For a moment he was tempted. He finally said, “Aye, I have no doubt you could. But I know how it goes … it always ends-up a bargain, a this-for-that, you have had your fun and now here is the cost. Something tells me the cost would be high.”

She chuckled. “I never knew you were so wise, my dear. So, tell me, what brings the esteemed Karsgaard Neuvil to a drinking stew in the middle of a cold, wet night? You come here only to sit at a hearth to get hot and bothered? You’re still wet!”

“I am,” he nodded.

“And you’re shaking! Are you as cold as all that or do I put so much fear in you?”

“Aye, I shake in fear before the great witch. Are you alone, Nytmir? I cannot imagine Gosling letting Goriada in …”

“Ha! Indeed not. Nor the Centaurs.

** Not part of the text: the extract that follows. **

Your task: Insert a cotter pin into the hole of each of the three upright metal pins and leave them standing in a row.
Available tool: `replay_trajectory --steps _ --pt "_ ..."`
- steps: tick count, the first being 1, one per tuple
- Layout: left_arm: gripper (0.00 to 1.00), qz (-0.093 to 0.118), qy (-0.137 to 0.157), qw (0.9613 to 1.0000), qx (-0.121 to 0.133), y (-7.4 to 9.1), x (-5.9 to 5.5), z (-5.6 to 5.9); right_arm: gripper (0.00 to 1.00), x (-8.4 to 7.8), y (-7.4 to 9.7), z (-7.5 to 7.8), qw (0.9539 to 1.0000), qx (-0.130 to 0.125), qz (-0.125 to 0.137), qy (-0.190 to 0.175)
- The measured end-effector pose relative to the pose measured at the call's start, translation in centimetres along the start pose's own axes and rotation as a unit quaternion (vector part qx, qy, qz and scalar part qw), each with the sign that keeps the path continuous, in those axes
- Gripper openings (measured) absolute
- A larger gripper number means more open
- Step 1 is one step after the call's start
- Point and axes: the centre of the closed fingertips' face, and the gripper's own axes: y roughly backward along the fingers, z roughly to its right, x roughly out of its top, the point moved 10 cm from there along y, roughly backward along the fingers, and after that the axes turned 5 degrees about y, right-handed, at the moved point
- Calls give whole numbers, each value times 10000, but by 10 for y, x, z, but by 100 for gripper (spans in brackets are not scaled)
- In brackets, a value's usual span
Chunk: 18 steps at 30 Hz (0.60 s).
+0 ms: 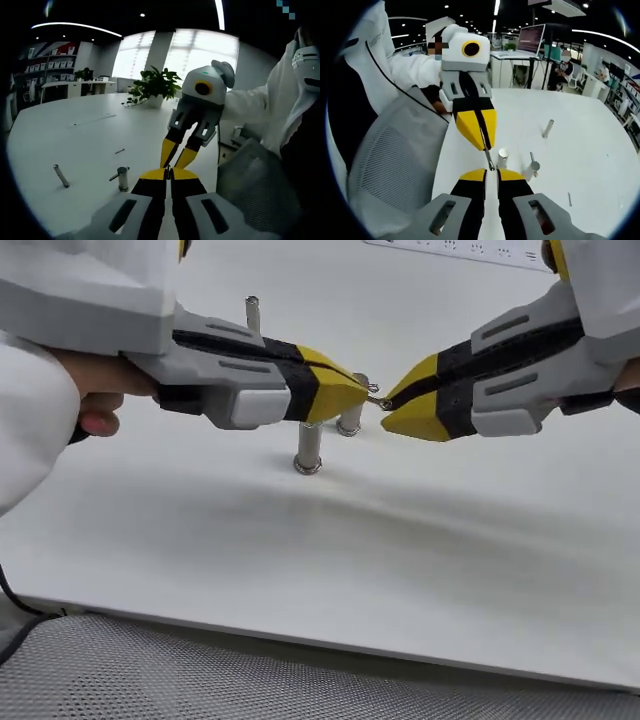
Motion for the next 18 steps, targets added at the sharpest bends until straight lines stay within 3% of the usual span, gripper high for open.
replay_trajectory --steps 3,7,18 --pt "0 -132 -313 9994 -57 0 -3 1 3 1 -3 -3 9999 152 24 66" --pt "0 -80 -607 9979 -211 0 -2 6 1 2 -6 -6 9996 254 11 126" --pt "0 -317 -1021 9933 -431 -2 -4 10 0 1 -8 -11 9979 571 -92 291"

It just so happens, I am alone. Care to escort poor little feeble me home?”

Just then Gosling found them. “Master Neuvil! I didn’t see you tonight.”

“I just got here.”

“At closing time? Or are you here to settle …” Gosling paused and then flicked his eyes at Curseweaver, obviously not wanting to embarrass his famous client in front of an even more famous client by bringing up the matter of his unpaid debt with the house.

Neuvil shook his head.

Gosling directed his next words at the witch, “I thank you for coming, estimada señora. I do hope to receive Señor Estab tomorrow.”

She smiled and rose. “He wouldn’t dream of missing out on your hospitality. The Jesters thank you for your support. I enjoyed myself; I always appreciate meeting my worshippers. It truly was no … sacrifice.” With that last, she winked at Neuvil. “Come, Karsgaard. I think I know what you need. I can help you … if you’re man enough to accept assistance from me.”

Despite his misgivings, he did walk her home. And she was right, she did know what he needed and she did help him get it.

It allowed him finally to weep for Occlo. He wept, too, for the many teammates and players he had lost over the long years since first joining the Hammarskjöld Nordhammers, then helping Iva Thorkellson coach the team, then coaching his own teams, ending with the Imperials. He wept for the dead, the maimed, the scarred.

But afterwards, with the pain having fled, he slept.